The answer in the answer key is $\frac12$. So here, the only problem I seem to find in my solution is that $n\in I$ and simply assuming $n = \frac 1h$ doesn't ensure our $n$ to be an integer.

Can anyone provide a way to either correctly assume a new value for $n$ or any alternate way to solve this?

For every natural number, we have $$\lfloor \sqrt{n^2+n+1} \rfloor =n$$ because $n^2\leq n^2+n+1< n^2+2n+1=(n+1)^2$. So we get $$\begin{align}\lim_{n\to\infty} (\sqrt{n^2+n+1}- \lfloor \sqrt{n^2+n+1} \rfloor)&=\lim_{n\to\infty}(\sqrt{n^2+n+1}-n)\\ &=\lim_{n\to\infty}\frac{n^2+n+1-n^2}{\sqrt{n^2+n+1}+n}\\ &=\lim_{n\to\infty}\frac{n+1}{\sqrt{n^2+n+1}+n}\\ &=\lim_{n\to\infty}\frac{1+\frac{1}{n}}{\sqrt{1+\frac{1}{n}+\frac{1}{n^2}}+1}\\ &=\frac{1}{2} \end{align}$$

Alternative idea for proving the essential facts: writing $$\sqrt{n^2+n+1} = n\sqrt{1+1/n+1/n^2}$$ and using the Taylor series of $\sqrt{1+x}$: $$1+{\frac{x}2}-{\frac{x^2}8}+O(x^3)$$ we have $$\sqrt{n^2+n+1} = n+\frac12+\frac3{8n}+O(1/n^2)$$ and $$\lfloor\sqrt{n^2+n+1}\rfloor = n.$$

The crux of this is that $\sqrt{n^2+n+1}\approx n+\frac{1}{2}$ for large $n$.

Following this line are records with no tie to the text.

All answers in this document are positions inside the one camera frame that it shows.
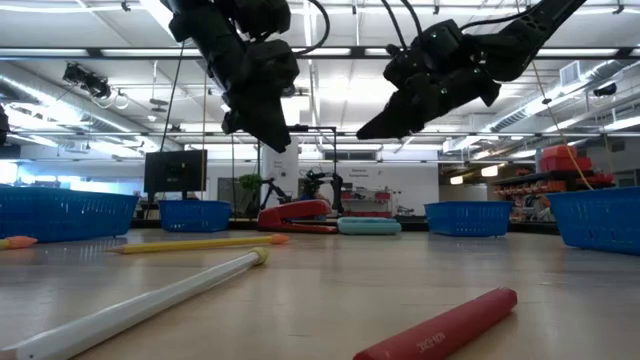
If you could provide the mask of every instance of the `blue basket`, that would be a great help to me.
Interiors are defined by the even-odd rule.
[[[136,196],[50,188],[0,188],[0,238],[86,240],[129,231]]]
[[[502,236],[509,228],[511,202],[450,201],[425,205],[429,231],[449,236]]]
[[[569,246],[640,255],[640,187],[549,194]]]
[[[231,204],[224,201],[160,201],[162,229],[171,232],[216,232],[229,228]]]

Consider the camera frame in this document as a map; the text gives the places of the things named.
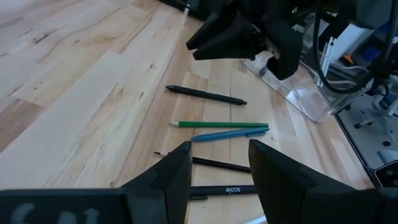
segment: wooden surface
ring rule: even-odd
[[[194,61],[200,22],[155,0],[0,3],[0,189],[118,187],[182,141],[219,129],[171,121],[268,122],[260,137],[357,189],[372,187],[334,118],[314,124],[238,60]],[[248,101],[176,95],[183,85]],[[248,166],[248,139],[193,144],[197,157]],[[193,185],[251,184],[250,175],[194,166]],[[256,195],[192,202],[188,223],[262,215]]]

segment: electronic equipment
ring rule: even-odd
[[[258,140],[249,161],[268,224],[397,223],[397,188],[356,190]]]
[[[118,189],[0,191],[0,223],[184,223],[191,176],[184,142]]]
[[[375,169],[374,176],[382,187],[398,187],[398,161]]]
[[[163,1],[168,4],[177,2]],[[364,88],[372,78],[385,79],[389,75],[390,71],[385,64],[397,26],[398,3],[396,0],[224,0],[216,2],[217,5],[206,22],[187,42],[188,49],[196,49],[193,53],[196,60],[216,58],[254,60],[259,52],[267,50],[274,55],[267,61],[267,68],[279,80],[285,80],[296,72],[302,50],[302,34],[293,30],[292,26],[315,12],[313,49],[316,50],[313,50],[313,57],[319,77],[326,87],[335,93],[353,93]],[[207,6],[207,3],[206,0],[191,1],[195,9]],[[330,13],[337,13],[337,16],[332,16]],[[377,29],[386,22],[391,22],[386,46],[379,60],[370,66],[371,73],[347,90],[333,87],[322,72],[318,55],[318,50],[321,50],[318,44],[321,19],[330,24],[345,21],[367,29]]]

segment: pen clip
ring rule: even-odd
[[[250,138],[250,137],[256,137],[256,136],[263,136],[266,134],[266,131],[262,132],[262,133],[257,133],[257,134],[248,134],[246,137]]]

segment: cable
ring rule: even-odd
[[[292,15],[291,24],[298,23],[299,20],[304,19],[304,17],[308,16],[310,13],[315,12],[317,8],[315,6],[308,7],[304,10],[297,11],[295,14]]]
[[[328,80],[328,82],[332,84],[356,84],[355,82],[349,80]]]
[[[318,9],[315,12],[315,25],[314,25],[314,30],[313,30],[313,56],[315,59],[315,65],[318,70],[318,76],[322,80],[323,84],[335,93],[340,93],[340,94],[355,93],[355,92],[359,91],[360,89],[366,87],[366,85],[372,80],[374,75],[372,73],[370,73],[359,84],[357,84],[356,86],[351,87],[349,89],[346,89],[346,90],[340,90],[340,89],[334,88],[333,86],[330,85],[328,80],[325,78],[325,74],[323,74],[322,66],[320,65],[320,60],[319,60],[319,55],[318,55],[318,49],[319,49],[318,33],[319,33],[319,27],[320,27],[320,22],[321,22],[321,14],[322,14],[322,10],[323,10],[322,9],[322,0],[317,1],[317,8]],[[389,32],[388,32],[387,38],[386,38],[386,46],[384,46],[382,54],[379,57],[379,63],[381,63],[381,65],[385,63],[386,59],[388,58],[388,55],[390,54],[391,48],[392,48],[392,40],[394,38],[396,25],[398,23],[397,15],[398,15],[397,1],[392,0],[391,13],[390,13],[390,29],[389,29]]]
[[[388,85],[386,85],[385,83],[382,84],[382,86],[384,87],[386,93],[383,95],[382,93],[380,93],[380,95],[382,96],[388,96],[390,94],[390,88],[388,87]]]
[[[364,66],[360,66],[360,65],[344,66],[344,65],[338,63],[337,60],[334,60],[334,59],[330,58],[329,56],[325,55],[325,54],[322,53],[321,51],[319,51],[319,54],[322,55],[322,57],[327,58],[327,59],[332,63],[332,65],[337,66],[337,67],[339,67],[339,68],[347,69],[347,70],[362,69],[362,70],[364,70],[365,72],[369,72],[369,70],[368,70],[366,67],[364,67]]]
[[[330,14],[327,14],[324,11],[321,12],[321,18],[322,18],[323,21],[325,21],[325,22],[327,22],[329,24],[337,22],[337,17],[334,17],[334,16],[332,16]]]

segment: transparent plastic bin
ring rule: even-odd
[[[290,104],[316,123],[321,123],[369,90],[369,88],[363,88],[357,93],[345,95],[333,93],[323,85],[317,72],[302,62],[300,62],[300,66],[294,75],[280,81],[266,68],[267,60],[271,56],[269,52],[262,52],[256,56],[254,61],[247,59],[241,62]],[[326,75],[335,88],[345,89],[355,85],[355,83],[347,81],[344,76],[347,75],[347,72],[348,75],[356,75],[359,71],[337,69],[344,74],[339,77],[335,75],[334,70],[336,69],[336,66],[331,64]]]

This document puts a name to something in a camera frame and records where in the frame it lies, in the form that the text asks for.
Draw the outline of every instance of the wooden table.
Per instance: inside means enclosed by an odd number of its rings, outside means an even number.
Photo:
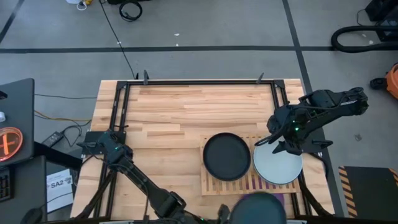
[[[298,98],[303,96],[300,80],[284,81],[288,100],[298,103]],[[108,129],[116,83],[116,80],[101,82],[92,131]],[[201,195],[201,136],[221,132],[269,135],[266,124],[273,110],[269,85],[133,86],[127,108],[126,144],[133,148],[135,165],[159,187],[178,193],[187,202],[188,211],[216,218],[221,203],[233,208],[241,195]],[[307,187],[324,208],[333,213],[322,162],[306,154],[303,159]],[[72,217],[83,210],[96,192],[101,166],[101,161],[91,159],[81,168]],[[304,214],[301,194],[297,196],[300,212]],[[101,215],[105,214],[107,198],[108,191],[104,193]],[[289,194],[284,195],[284,200],[287,216],[292,218]],[[141,220],[145,201],[145,195],[123,174],[118,174],[112,220]],[[156,219],[150,207],[148,211],[151,219]]]

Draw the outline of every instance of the black metal frame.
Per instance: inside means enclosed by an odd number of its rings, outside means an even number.
[[[116,85],[116,92],[115,92],[114,101],[113,101],[111,122],[109,124],[109,128],[111,130],[114,130],[114,128],[119,128],[118,132],[121,134],[126,134],[126,132],[124,131],[124,128],[126,127],[125,122],[126,122],[126,111],[127,111],[127,106],[128,106],[129,92],[130,92],[130,87],[132,87],[134,85],[140,85],[140,86],[141,85],[270,85],[272,99],[274,101],[275,108],[279,107],[279,101],[278,101],[276,87],[280,88],[283,104],[288,103],[286,89],[285,89],[285,83],[283,80],[255,80],[255,79],[250,79],[250,80],[147,80],[147,79],[145,79],[145,80],[134,80],[134,81],[118,81],[118,83]],[[121,90],[123,88],[126,91],[124,92],[121,119],[120,119],[119,126],[116,126],[115,122],[116,122],[116,115],[118,113],[119,98],[120,98]],[[99,177],[99,186],[104,182],[104,178],[106,176],[106,170],[107,170],[107,166],[106,166],[106,164],[103,164],[102,169],[101,169],[101,175]],[[112,214],[114,191],[115,191],[115,186],[116,186],[116,178],[117,177],[115,176],[115,178],[112,179],[110,187],[109,187],[109,195],[108,195],[108,201],[106,204],[105,217],[111,217],[111,214]],[[303,172],[300,173],[299,178],[302,179],[303,182],[305,183]],[[295,215],[295,217],[297,217],[300,215],[300,209],[299,209],[299,203],[297,201],[297,195],[296,195],[296,193],[291,193],[290,196],[292,199],[294,215]],[[302,197],[303,197],[304,206],[305,206],[305,214],[312,215],[311,206],[310,206],[309,202],[305,199],[304,195]],[[98,203],[94,209],[93,217],[95,217],[95,218],[99,217],[100,210],[101,210],[101,204],[102,204],[102,198],[98,201]]]

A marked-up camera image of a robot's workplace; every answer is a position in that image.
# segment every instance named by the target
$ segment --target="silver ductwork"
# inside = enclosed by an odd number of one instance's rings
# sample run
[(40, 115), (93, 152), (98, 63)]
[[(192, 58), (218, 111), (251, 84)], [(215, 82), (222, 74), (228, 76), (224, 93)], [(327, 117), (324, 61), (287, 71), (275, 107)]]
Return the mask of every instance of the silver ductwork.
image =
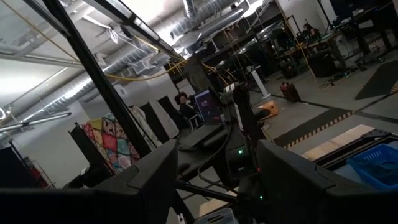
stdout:
[(198, 9), (193, 0), (182, 0), (185, 9), (185, 16), (189, 19), (195, 19), (198, 15)]
[[(194, 21), (186, 18), (184, 16), (184, 11), (181, 10), (175, 16), (166, 19), (162, 24), (154, 27), (154, 30), (158, 33), (165, 32), (166, 30), (168, 34), (173, 34), (177, 37), (187, 33), (205, 21), (205, 19), (211, 17), (214, 13), (229, 7), (235, 2), (236, 0), (205, 1), (198, 6), (198, 14)], [(136, 63), (153, 53), (155, 53), (155, 50), (147, 44), (141, 42), (133, 42), (131, 45), (127, 44), (121, 48), (121, 50), (118, 50), (115, 54), (106, 59), (109, 66), (104, 69), (104, 72), (113, 75), (118, 74), (120, 71), (126, 70), (125, 68), (132, 63)], [(150, 62), (153, 65), (162, 65), (167, 61), (168, 57), (167, 55), (156, 55)], [(40, 103), (31, 107), (19, 117), (22, 117), (21, 120), (23, 121), (28, 121), (30, 119), (38, 119), (51, 113), (56, 113), (94, 89), (95, 85), (93, 81), (90, 76), (84, 72), (65, 86), (42, 99)]]

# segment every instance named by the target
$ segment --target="colorful quilt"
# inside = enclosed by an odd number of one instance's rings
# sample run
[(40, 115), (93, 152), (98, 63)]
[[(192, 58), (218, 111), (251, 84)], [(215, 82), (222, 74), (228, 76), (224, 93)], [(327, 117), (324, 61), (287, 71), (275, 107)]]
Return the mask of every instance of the colorful quilt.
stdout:
[(115, 174), (122, 172), (140, 159), (112, 113), (82, 125), (86, 135), (96, 146)]

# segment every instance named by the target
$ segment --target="white cylinder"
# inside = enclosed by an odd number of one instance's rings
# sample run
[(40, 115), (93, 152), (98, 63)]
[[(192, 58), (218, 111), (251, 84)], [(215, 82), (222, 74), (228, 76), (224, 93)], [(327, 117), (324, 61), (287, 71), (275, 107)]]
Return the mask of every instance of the white cylinder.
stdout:
[(255, 70), (251, 71), (251, 74), (252, 74), (254, 80), (257, 83), (257, 86), (259, 87), (259, 89), (260, 89), (260, 91), (262, 93), (262, 98), (265, 99), (268, 96), (271, 96), (271, 94), (268, 93), (266, 88), (264, 87), (264, 84), (262, 84), (262, 81), (261, 81), (261, 79), (259, 77), (259, 74), (257, 74), (257, 72)]

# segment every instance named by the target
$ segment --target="black and yellow tape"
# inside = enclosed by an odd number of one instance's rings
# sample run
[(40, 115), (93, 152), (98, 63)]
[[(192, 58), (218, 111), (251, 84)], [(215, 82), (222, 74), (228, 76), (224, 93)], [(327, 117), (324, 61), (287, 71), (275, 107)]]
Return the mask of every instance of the black and yellow tape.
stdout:
[(289, 148), (297, 145), (298, 143), (300, 143), (300, 142), (302, 142), (302, 141), (304, 141), (304, 140), (306, 140), (306, 139), (318, 134), (319, 132), (321, 132), (321, 131), (323, 131), (323, 130), (325, 130), (327, 128), (330, 128), (331, 126), (343, 121), (344, 119), (349, 118), (353, 114), (354, 114), (354, 111), (349, 111), (349, 112), (339, 116), (338, 118), (334, 119), (333, 121), (330, 121), (329, 123), (324, 124), (324, 125), (320, 126), (317, 129), (314, 129), (313, 131), (310, 131), (309, 133), (307, 133), (306, 135), (300, 137), (299, 139), (296, 139), (296, 140), (292, 141), (288, 145), (284, 146), (284, 148), (285, 149), (289, 149)]
[(397, 91), (398, 91), (398, 81), (396, 81), (396, 83), (392, 87), (390, 94), (396, 93)]

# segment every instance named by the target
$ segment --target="person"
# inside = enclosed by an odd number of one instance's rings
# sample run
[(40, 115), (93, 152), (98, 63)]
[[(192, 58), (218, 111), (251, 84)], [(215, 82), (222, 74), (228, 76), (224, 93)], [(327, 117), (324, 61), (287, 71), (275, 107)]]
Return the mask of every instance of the person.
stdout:
[(179, 93), (177, 96), (175, 96), (174, 100), (178, 105), (180, 105), (180, 112), (184, 117), (190, 119), (197, 115), (195, 109), (187, 103), (188, 96), (186, 93)]
[(304, 30), (309, 36), (310, 40), (317, 40), (321, 37), (319, 30), (312, 27), (309, 23), (304, 24)]

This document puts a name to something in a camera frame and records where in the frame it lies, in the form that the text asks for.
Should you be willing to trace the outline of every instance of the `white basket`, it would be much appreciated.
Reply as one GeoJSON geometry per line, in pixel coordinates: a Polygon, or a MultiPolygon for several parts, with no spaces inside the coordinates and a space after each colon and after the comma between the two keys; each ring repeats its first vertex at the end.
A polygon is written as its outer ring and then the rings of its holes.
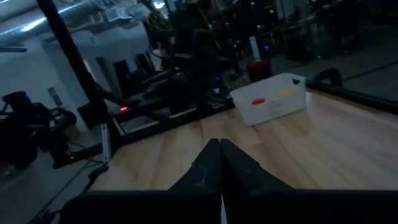
{"type": "Polygon", "coordinates": [[[305,78],[291,73],[238,88],[232,99],[246,125],[256,125],[305,108],[305,78]]]}

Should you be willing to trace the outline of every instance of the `desk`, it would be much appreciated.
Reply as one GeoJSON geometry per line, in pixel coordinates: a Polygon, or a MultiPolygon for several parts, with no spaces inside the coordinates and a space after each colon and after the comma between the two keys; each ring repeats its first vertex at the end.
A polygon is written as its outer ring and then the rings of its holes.
{"type": "Polygon", "coordinates": [[[211,138],[298,189],[398,189],[398,118],[311,91],[307,109],[254,127],[232,109],[124,146],[91,190],[168,189],[211,138]]]}

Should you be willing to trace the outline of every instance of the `white wall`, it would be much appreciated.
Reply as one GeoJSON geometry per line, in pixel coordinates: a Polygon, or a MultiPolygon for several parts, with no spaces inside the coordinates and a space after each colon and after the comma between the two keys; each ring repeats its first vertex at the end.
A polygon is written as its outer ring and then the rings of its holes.
{"type": "Polygon", "coordinates": [[[287,21],[287,18],[294,13],[294,2],[292,0],[275,0],[275,8],[278,13],[279,19],[284,18],[287,21]]]}
{"type": "Polygon", "coordinates": [[[77,128],[80,131],[87,130],[86,125],[77,113],[76,105],[60,81],[57,70],[42,50],[15,55],[12,60],[0,62],[0,79],[0,96],[15,91],[25,91],[32,102],[42,103],[50,109],[56,107],[56,105],[47,89],[55,87],[65,105],[64,108],[78,117],[77,128]]]}
{"type": "MultiPolygon", "coordinates": [[[[147,34],[142,24],[132,29],[123,29],[115,27],[107,30],[99,35],[92,35],[87,31],[75,33],[72,35],[80,54],[85,59],[96,81],[106,90],[111,90],[109,83],[106,81],[96,58],[103,57],[105,64],[110,72],[113,82],[119,87],[116,71],[113,63],[126,60],[130,71],[137,69],[134,62],[135,54],[143,54],[149,46],[147,34]]],[[[77,107],[87,104],[88,98],[85,95],[77,77],[75,76],[66,56],[63,54],[58,42],[45,44],[44,50],[51,58],[51,61],[58,72],[59,78],[65,85],[67,92],[77,107]]],[[[114,93],[121,96],[121,91],[114,93]]],[[[115,111],[119,108],[117,105],[111,105],[111,110],[115,111]]]]}
{"type": "Polygon", "coordinates": [[[308,0],[294,0],[294,4],[296,7],[298,7],[298,10],[300,11],[300,15],[302,16],[302,18],[307,17],[309,15],[308,0]]]}

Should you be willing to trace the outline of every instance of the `ceiling pipe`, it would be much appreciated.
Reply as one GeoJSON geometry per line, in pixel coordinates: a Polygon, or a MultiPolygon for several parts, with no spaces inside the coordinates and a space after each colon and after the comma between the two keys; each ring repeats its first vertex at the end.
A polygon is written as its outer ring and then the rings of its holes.
{"type": "MultiPolygon", "coordinates": [[[[58,13],[66,24],[81,19],[124,0],[84,0],[70,6],[58,7],[58,13]]],[[[30,11],[8,21],[0,27],[0,46],[6,47],[43,34],[50,30],[47,18],[40,9],[30,11]]]]}
{"type": "MultiPolygon", "coordinates": [[[[112,22],[109,22],[109,18],[107,21],[104,21],[100,24],[87,24],[86,26],[80,26],[76,29],[69,29],[69,33],[74,34],[80,31],[89,31],[93,35],[100,34],[107,30],[113,29],[115,27],[120,27],[122,29],[131,29],[139,25],[139,22],[144,21],[148,16],[150,16],[153,11],[151,11],[147,6],[143,5],[143,3],[131,4],[130,6],[125,5],[120,8],[113,8],[112,14],[115,15],[117,12],[118,17],[114,19],[112,22]]],[[[45,39],[46,42],[55,41],[56,37],[51,35],[45,39]]]]}
{"type": "Polygon", "coordinates": [[[37,9],[35,0],[0,0],[0,24],[37,9]]]}

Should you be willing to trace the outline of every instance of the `metal pole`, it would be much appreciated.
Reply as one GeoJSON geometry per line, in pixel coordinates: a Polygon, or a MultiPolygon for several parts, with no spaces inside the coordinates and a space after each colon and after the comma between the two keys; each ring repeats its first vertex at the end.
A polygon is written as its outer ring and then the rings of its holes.
{"type": "Polygon", "coordinates": [[[112,150],[118,149],[121,143],[121,135],[113,123],[112,116],[108,111],[104,100],[97,94],[97,84],[94,78],[88,72],[83,59],[75,45],[72,37],[70,36],[69,30],[67,29],[62,18],[59,16],[57,8],[55,7],[52,0],[36,0],[37,5],[40,7],[42,12],[47,18],[47,21],[57,38],[63,53],[69,61],[73,72],[75,73],[81,87],[85,91],[90,103],[93,104],[97,120],[104,124],[106,123],[109,128],[109,135],[111,136],[112,150]]]}

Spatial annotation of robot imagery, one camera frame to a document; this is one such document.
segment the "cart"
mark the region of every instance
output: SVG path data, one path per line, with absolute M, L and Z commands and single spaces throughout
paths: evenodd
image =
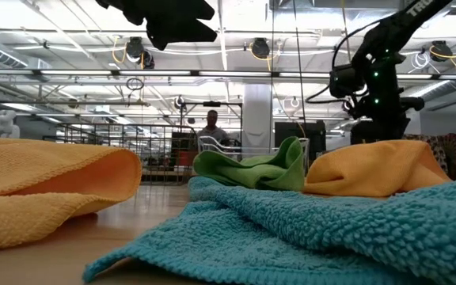
M 192 176 L 192 162 L 198 154 L 197 137 L 189 126 L 60 123 L 57 136 L 45 136 L 56 143 L 81 143 L 129 149 L 142 163 L 142 182 L 182 185 Z
M 309 170 L 309 139 L 299 139 L 302 146 L 304 158 L 304 174 L 307 175 Z M 251 158 L 259 155 L 275 155 L 279 147 L 259 148 L 259 147 L 243 147 L 243 146 L 223 146 L 211 136 L 200 136 L 198 138 L 198 152 L 211 150 L 224 154 L 235 161 L 242 161 L 245 158 Z

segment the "towel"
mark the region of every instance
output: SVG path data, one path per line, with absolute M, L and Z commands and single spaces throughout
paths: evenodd
M 303 150 L 296 137 L 285 139 L 275 155 L 259 155 L 237 162 L 205 150 L 193 162 L 196 173 L 226 185 L 301 191 L 304 185 Z
M 0 139 L 0 249 L 126 200 L 140 179 L 140 160 L 129 150 Z
M 130 257 L 209 283 L 456 284 L 456 181 L 321 198 L 195 177 L 184 212 L 88 265 Z
M 427 143 L 393 140 L 347 146 L 320 156 L 309 169 L 303 191 L 386 197 L 450 181 Z

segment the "ceiling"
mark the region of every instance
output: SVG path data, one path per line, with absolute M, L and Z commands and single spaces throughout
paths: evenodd
M 112 55 L 112 48 L 121 49 L 129 36 L 141 36 L 145 48 L 154 57 L 157 70 L 255 70 L 267 71 L 268 62 L 257 60 L 247 49 L 256 37 L 265 37 L 268 44 L 279 54 L 270 66 L 275 71 L 298 71 L 299 60 L 303 72 L 329 72 L 331 69 L 332 52 L 335 44 L 342 39 L 344 21 L 340 13 L 339 3 L 316 1 L 316 8 L 310 2 L 299 2 L 296 25 L 299 37 L 295 34 L 295 17 L 290 13 L 289 6 L 282 9 L 269 9 L 268 0 L 208 0 L 216 14 L 210 21 L 203 21 L 210 28 L 218 31 L 218 38 L 213 43 L 178 43 L 169 44 L 165 51 L 155 50 L 146 37 L 145 23 L 138 27 L 129 23 L 123 14 L 113 8 L 103 9 L 94 0 L 39 0 L 35 1 L 40 8 L 36 13 L 22 1 L 0 0 L 0 44 L 2 48 L 11 51 L 17 58 L 35 58 L 48 63 L 54 69 L 140 69 L 140 66 L 125 61 L 118 63 Z M 219 3 L 222 5 L 221 21 L 219 19 Z M 395 11 L 399 1 L 365 0 L 346 1 L 347 28 L 357 29 L 369 22 Z M 222 22 L 223 36 L 219 33 Z M 363 32 L 349 40 L 350 52 L 363 40 Z M 421 48 L 429 48 L 433 40 L 445 40 L 456 55 L 456 13 L 442 14 L 428 22 L 416 31 L 413 38 L 403 48 L 403 52 L 412 53 L 404 63 L 397 66 L 397 72 L 406 73 L 451 73 L 456 72 L 451 61 L 444 63 L 430 62 L 423 64 L 424 59 L 417 59 Z M 87 51 L 81 52 L 78 47 Z M 223 48 L 226 49 L 226 62 L 223 63 Z M 337 64 L 348 62 L 347 47 L 337 58 Z M 115 57 L 121 59 L 123 52 L 115 51 Z M 143 78 L 156 82 L 166 82 L 167 78 Z M 91 85 L 61 85 L 44 84 L 42 94 L 50 93 L 48 100 L 64 101 L 77 98 L 80 101 L 121 102 L 128 100 L 136 102 L 142 99 L 150 103 L 149 107 L 142 105 L 113 105 L 108 110 L 115 114 L 177 114 L 173 101 L 181 95 L 189 102 L 221 101 L 238 103 L 244 97 L 244 85 L 247 81 L 222 80 L 205 81 L 203 84 L 192 85 L 196 79 L 188 78 L 187 84 L 177 80 L 172 85 L 147 85 L 141 91 L 131 92 L 126 86 L 115 87 L 113 84 Z M 38 84 L 17 84 L 13 77 L 0 77 L 0 81 L 37 98 Z M 296 105 L 295 99 L 300 99 L 302 92 L 308 97 L 323 88 L 323 83 L 276 82 L 274 84 L 274 108 L 276 115 L 282 115 L 283 110 L 289 116 L 301 116 L 302 104 Z M 332 99 L 328 92 L 318 99 Z M 428 104 L 442 103 L 435 101 Z M 189 115 L 198 120 L 194 127 L 202 127 L 200 119 L 210 108 L 198 106 Z M 57 108 L 57 111 L 86 113 L 91 108 L 69 109 Z M 307 116 L 345 116 L 338 103 L 305 106 Z M 234 110 L 218 109 L 220 116 L 234 116 Z M 167 124 L 157 118 L 131 118 L 142 124 Z M 236 118 L 220 120 L 219 125 L 225 128 L 239 128 L 240 121 Z

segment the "orange towel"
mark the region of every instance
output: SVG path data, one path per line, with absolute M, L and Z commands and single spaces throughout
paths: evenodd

Note that $$n^2+n+1=\left(n+\frac{1}{2}\right)^2+\frac{3}{4}\implies\sqrt{n^2+n+1}-\left(n+\frac{1}{2}\right)=\frac{\frac{3}{4}}{n+\frac{1}{2}+\sqrt{n^2+n+1}}$$

One can thus quickly see that for large enough $n$, $n<\sqrt{n^2+n+1}<n+1$, so $\left\lfloor\sqrt{n^2+n+1}\right\rfloor=n$ eventually.

Thus we can see that \begin{align}\sqrt{n^2+n+1}-\lfloor \sqrt{n^2+n+1}\rfloor&=\sqrt{n^2+n+1}-n\\ &=\sqrt{n^2+n+1}-\left(n+\frac{1}{2}\right)+\frac{1}{2}\\ &=\frac{\frac{3}{4}}{n+\frac{1}{2}+\sqrt{n^2+n+1}}+\frac{1}{2}\\ &\to\frac{1}{2}\end{align}